[Data excerpts]
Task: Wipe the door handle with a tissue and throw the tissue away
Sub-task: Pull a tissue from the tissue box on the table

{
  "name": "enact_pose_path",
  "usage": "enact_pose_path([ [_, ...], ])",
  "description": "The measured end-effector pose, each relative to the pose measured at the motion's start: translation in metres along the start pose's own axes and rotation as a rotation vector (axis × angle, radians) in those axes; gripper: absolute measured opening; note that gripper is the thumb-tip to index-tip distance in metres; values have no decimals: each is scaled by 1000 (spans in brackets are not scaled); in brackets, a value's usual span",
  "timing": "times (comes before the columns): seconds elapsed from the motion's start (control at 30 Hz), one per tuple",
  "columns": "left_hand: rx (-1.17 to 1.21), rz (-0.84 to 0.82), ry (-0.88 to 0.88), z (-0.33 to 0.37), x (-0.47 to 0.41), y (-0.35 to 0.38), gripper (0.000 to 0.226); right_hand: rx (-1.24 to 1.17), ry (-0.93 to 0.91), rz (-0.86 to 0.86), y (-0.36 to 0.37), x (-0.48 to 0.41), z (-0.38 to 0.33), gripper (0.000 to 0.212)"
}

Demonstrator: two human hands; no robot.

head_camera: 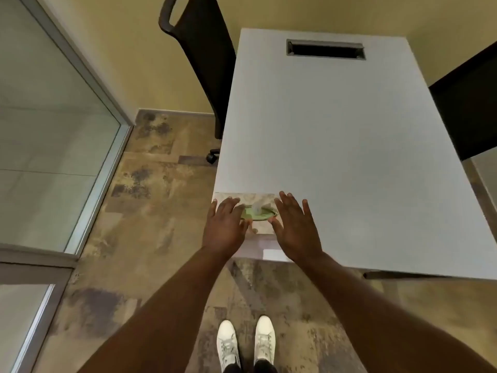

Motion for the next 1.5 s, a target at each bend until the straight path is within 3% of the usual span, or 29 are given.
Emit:
enact_pose_path([
  [0.27,105,114,-5,-3,-30,8,31,-96,64,-10,25,-35,5,40],
  [0.5,180,105,25,-1,-38,12,14,-219,69,40,32,-42,5,18],
  [1.13,132,169,57,24,-21,-48,7,-261,-29,220,-55,-23,-12,7],
  [1.3,284,211,24,25,-11,-84,6,-531,-38,214,-78,-20,-21,19],
  [1.5,396,351,-72,11,12,-153,11,-736,-96,209,-130,-39,-71,8],
])
Point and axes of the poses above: each hand's wrist, its own x-axis away from the middle knuckle, its own y-axis out of the palm, z = x × y, the point moved 9 cm from there along -x, towards the middle knuckle, and after that the axes turned 11 degrees about -z, right-handed, at the moved point
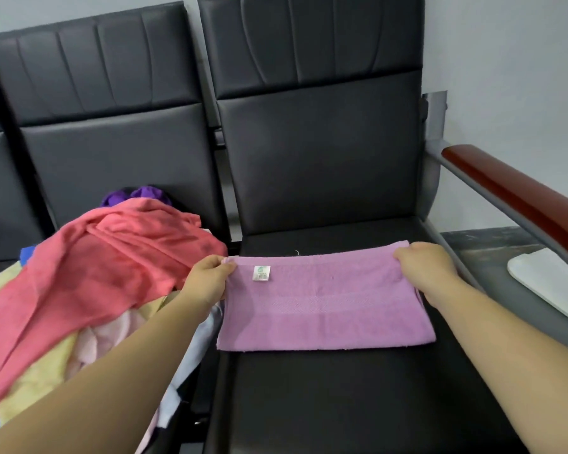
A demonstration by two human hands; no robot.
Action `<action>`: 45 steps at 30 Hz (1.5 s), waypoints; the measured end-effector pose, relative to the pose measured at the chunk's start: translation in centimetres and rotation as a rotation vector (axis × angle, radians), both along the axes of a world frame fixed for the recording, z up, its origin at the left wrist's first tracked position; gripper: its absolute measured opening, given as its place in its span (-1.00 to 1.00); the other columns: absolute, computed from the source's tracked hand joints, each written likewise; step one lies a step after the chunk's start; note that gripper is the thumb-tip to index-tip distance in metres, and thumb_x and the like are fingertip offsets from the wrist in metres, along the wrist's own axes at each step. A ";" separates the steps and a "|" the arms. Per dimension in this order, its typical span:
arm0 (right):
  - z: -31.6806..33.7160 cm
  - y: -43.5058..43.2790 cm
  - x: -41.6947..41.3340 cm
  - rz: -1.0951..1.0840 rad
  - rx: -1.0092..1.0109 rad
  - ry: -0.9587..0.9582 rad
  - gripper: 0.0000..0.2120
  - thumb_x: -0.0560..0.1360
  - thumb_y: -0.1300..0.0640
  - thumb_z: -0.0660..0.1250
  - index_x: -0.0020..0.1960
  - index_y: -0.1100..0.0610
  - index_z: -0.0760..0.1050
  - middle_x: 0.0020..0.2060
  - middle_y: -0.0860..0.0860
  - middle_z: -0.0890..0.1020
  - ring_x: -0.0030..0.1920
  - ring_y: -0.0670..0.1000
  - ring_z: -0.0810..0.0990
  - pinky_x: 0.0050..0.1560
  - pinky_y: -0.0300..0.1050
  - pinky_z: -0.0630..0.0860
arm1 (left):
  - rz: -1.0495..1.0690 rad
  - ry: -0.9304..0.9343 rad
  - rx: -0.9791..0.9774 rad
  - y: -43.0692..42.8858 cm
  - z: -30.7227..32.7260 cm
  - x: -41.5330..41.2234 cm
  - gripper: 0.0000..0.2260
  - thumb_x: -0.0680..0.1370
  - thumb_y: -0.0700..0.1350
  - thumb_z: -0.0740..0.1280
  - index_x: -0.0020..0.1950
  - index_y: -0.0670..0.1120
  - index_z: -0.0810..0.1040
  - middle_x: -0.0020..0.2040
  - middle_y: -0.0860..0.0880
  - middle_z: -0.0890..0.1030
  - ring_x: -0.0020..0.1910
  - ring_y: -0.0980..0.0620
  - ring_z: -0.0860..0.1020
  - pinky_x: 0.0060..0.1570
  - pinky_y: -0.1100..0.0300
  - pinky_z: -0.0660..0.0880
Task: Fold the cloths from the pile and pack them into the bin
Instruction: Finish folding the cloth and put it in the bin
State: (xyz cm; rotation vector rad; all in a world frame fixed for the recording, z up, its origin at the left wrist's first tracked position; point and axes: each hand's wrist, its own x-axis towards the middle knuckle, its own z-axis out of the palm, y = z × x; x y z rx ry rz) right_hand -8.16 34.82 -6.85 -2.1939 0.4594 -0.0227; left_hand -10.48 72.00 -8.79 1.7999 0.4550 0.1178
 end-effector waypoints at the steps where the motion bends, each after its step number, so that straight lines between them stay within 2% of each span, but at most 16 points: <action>1: -0.3 0.1 0.6 0.008 -0.046 -0.008 -0.77 0.60 0.15 0.19 -0.19 0.21 0.48 -0.22 0.16 0.55 -0.24 0.12 0.47 -0.26 -0.05 0.33 | 0.013 -0.006 0.047 0.0 -0.5 0.7 -0.83 0.64 -0.11 0.34 -0.15 -0.08 0.55 -0.27 -0.07 0.53 -0.32 -0.02 0.44 -0.31 0.13 0.38; 5: -2.0 0.5 2.0 0.042 -0.185 0.003 -0.75 0.64 0.11 0.16 -0.14 0.21 0.47 -0.20 0.10 0.56 -0.27 0.05 0.47 -0.32 -0.09 0.32 | 0.039 -0.027 0.275 -0.8 -2.4 2.6 -0.85 0.65 -0.05 0.31 -0.06 -0.08 0.55 -0.19 -0.01 0.58 -0.16 -0.03 0.52 -0.12 0.07 0.44; 10: -4.4 0.4 2.2 0.061 -0.437 0.022 -0.72 0.69 0.00 0.15 -0.14 0.08 0.46 -0.20 0.03 0.56 -0.24 0.03 0.54 -0.34 -0.09 0.37 | 0.043 -0.027 0.473 -1.9 -3.7 3.9 -0.82 0.65 -0.06 0.29 -0.01 -0.16 0.54 -0.21 0.01 0.56 -0.13 -0.10 0.51 -0.12 0.10 0.34; 13: -4.7 0.2 2.0 0.056 -0.444 0.004 -0.75 0.67 -0.03 0.20 -0.10 0.09 0.43 -0.21 0.03 0.56 -0.24 0.05 0.54 -0.32 -0.07 0.42 | 0.027 0.036 0.562 -2.5 -4.0 4.1 -0.83 0.63 -0.07 0.33 0.09 -0.17 0.52 -0.11 -0.02 0.54 -0.03 -0.15 0.54 -0.07 0.13 0.31; 16: -4.2 0.3 1.5 0.061 -0.391 0.008 -0.77 0.65 -0.05 0.29 0.09 0.11 0.39 -0.15 0.02 0.55 -0.22 0.04 0.55 -0.32 -0.07 0.44 | -0.034 0.097 0.585 -2.9 -3.5 3.4 -0.66 0.60 -0.08 0.38 0.32 -0.16 0.42 0.08 -0.05 0.54 0.17 -0.18 0.54 0.03 0.15 0.33; 19: -3.6 0.3 0.6 0.083 -0.395 -0.021 -0.62 0.61 -0.05 0.37 0.30 0.10 0.36 0.06 0.05 0.52 -0.05 0.05 0.50 -0.16 -0.03 0.48 | -0.082 0.129 0.628 -3.2 -2.9 2.2 -0.47 0.55 -0.02 0.43 0.46 -0.10 0.33 0.32 -0.16 0.43 0.28 -0.22 0.47 0.24 0.02 0.39; 23: -3.1 0.5 -1.0 0.176 -0.564 -0.064 -0.59 0.59 -0.07 0.36 0.38 0.03 0.41 0.24 0.07 0.46 0.14 0.08 0.43 0.09 0.01 0.51 | -0.132 0.131 0.869 -4.4 -2.3 -0.3 -0.50 0.54 0.09 0.41 0.42 0.00 0.40 0.33 -0.15 0.36 0.28 -0.25 0.42 0.30 -0.04 0.37; 26: -2.5 0.9 -2.2 0.334 -0.619 -0.054 -0.64 0.61 -0.06 0.32 0.37 0.02 0.44 0.27 0.04 0.47 0.20 0.08 0.46 0.13 -0.01 0.52 | -0.287 0.045 0.916 -6.6 -1.6 -2.8 -0.62 0.58 0.05 0.33 0.39 0.03 0.45 0.30 -0.05 0.46 0.22 -0.12 0.47 0.23 0.05 0.42; 28: -2.3 1.2 -3.1 0.442 -0.627 0.030 -0.67 0.63 -0.03 0.27 0.35 0.04 0.44 0.27 0.03 0.48 0.16 0.08 0.48 0.08 -0.01 0.53 | -0.460 0.028 0.857 -8.1 -1.2 -4.6 -0.68 0.63 0.09 0.25 0.36 0.05 0.43 0.13 0.05 0.57 0.08 0.00 0.53 0.09 0.09 0.47; 32: -1.2 2.6 -5.2 0.543 -0.759 0.186 -0.73 0.61 0.10 0.19 0.28 0.08 0.48 0.07 0.01 0.50 0.01 0.08 0.53 -0.09 -0.05 0.50 | -0.611 0.071 1.077 -8.9 -1.2 -5.8 -0.72 0.62 0.17 0.17 0.21 0.02 0.39 0.11 0.06 0.54 0.16 -0.06 0.50 0.20 -0.03 0.40; 34: 0.0 3.7 -6.9 0.649 -0.829 0.261 -0.79 0.59 0.09 0.22 0.18 0.06 0.52 -0.04 -0.03 0.53 -0.06 0.05 0.56 -0.17 -0.09 0.49 | -0.603 0.147 1.162 -8.3 -1.1 -5.1 -0.70 0.58 0.22 0.15 0.15 0.06 0.43 0.19 0.07 0.51 0.26 -0.05 0.43 0.30 -0.13 0.31; 37: 1.2 5.2 -9.3 0.856 -0.804 0.311 -0.84 0.55 0.00 0.29 0.06 0.06 0.52 -0.08 -0.01 0.59 -0.09 0.05 0.61 -0.20 -0.07 0.55 | -0.527 0.248 1.245 -7.4 -1.4 -4.4 -0.59 0.57 0.24 0.17 0.40 0.20 0.40 0.44 0.05 0.34 0.39 -0.13 0.31 0.38 -0.19 0.25; 39: 1.2 5.7 -10.5 0.931 -0.675 0.305 -0.74 0.51 -0.07 0.36 0.11 0.06 0.57 0.02 0.00 0.65 0.01 0.07 0.65 -0.01 -0.01 0.61 | -0.461 0.243 1.153 -7.2 -1.8 -5.1 -0.59 0.59 0.21 0.21 0.45 0.23 0.37 0.43 0.02 0.31 0.35 -0.15 0.35 0.36 -0.11 0.34; 41: 1.1 5.7 -11.1 0.945 -0.592 0.272 -0.70 0.48 -0.11 0.43 0.13 0.01 0.58 0.05 -0.08 0.63 0.04 0.02 0.62 0.08 -0.03 0.61 | -0.477 0.168 0.900 -7.4 -2.1 -6.7 -0.59 0.58 0.14 0.30 0.43 0.16 0.40 0.38 0.02 0.33 0.30 -0.12 0.41 0.36 -0.02 0.38; 43: 0.8 5.3 -11.2 0.949 -0.563 0.239 -0.70 0.46 -0.11 0.46 0.13 -0.04 0.56 0.01 -0.14 0.58 0.00 -0.04 0.58 0.06 -0.09 0.58 | -0.580 0.102 0.619 -8.4 -1.5 -9.1 -0.62 0.57 0.00 0.35 0.39 0.13 0.43 0.36 0.08 0.33 0.32 0.00 0.43 0.34 0.18 0.35; 45: 0.7 4.9 -11.0 0.947 -0.529 0.240 -0.69 0.44 -0.11 0.49 0.12 -0.06 0.55 -0.04 -0.16 0.55 -0.06 -0.08 0.55 -0.04 -0.15 0.55 | -0.692 0.124 0.368 -9.5 -0.4 -11.8 -0.63 0.49 -0.11 0.36 0.28 0.12 0.48 0.31 0.11 0.43 0.30 0.12 0.44 0.26 0.33 0.34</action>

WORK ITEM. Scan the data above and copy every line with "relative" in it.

PROBLEM SOLUTION.
  "description": "The measured end-effector pose, each relative to the pose measured at the motion's start: translation in metres along the start pose's own axes and rotation as a rotation vector (axis × angle, radians) in those axes; gripper: absolute measured opening; note that gripper is the thumb-tip to index-tip distance in metres; values have no decimals: each is scaled by 1000 (spans in brackets are not scaled); in brackets, a value's usual span",
Action `<action>`: 45 steps at 30 Hz (1.5 s), waypoints; the measured end-effector pose, relative to the pose measured at the chunk's start: translation in centimetres and rotation as a rotation vector (axis × angle, radians), both along the axes of a world frame fixed for the recording, z up, its origin at the left wrist's first tracked position; gripper: its absolute measured opening, given as its place in its span (-1.00 to 1.00); the other columns: absolute, computed from the source's tracked hand joints, each written likewise; step one lies a step after the chunk's start; note that gripper is the thumb-tip to index-tip distance in metres, and thumb_x and the like are fingertip offsets from the wrist in metres, along the wrist's own axes at each step. A ";" separates the steps and a "|" the arms. Per dimension in this order, its typical span:

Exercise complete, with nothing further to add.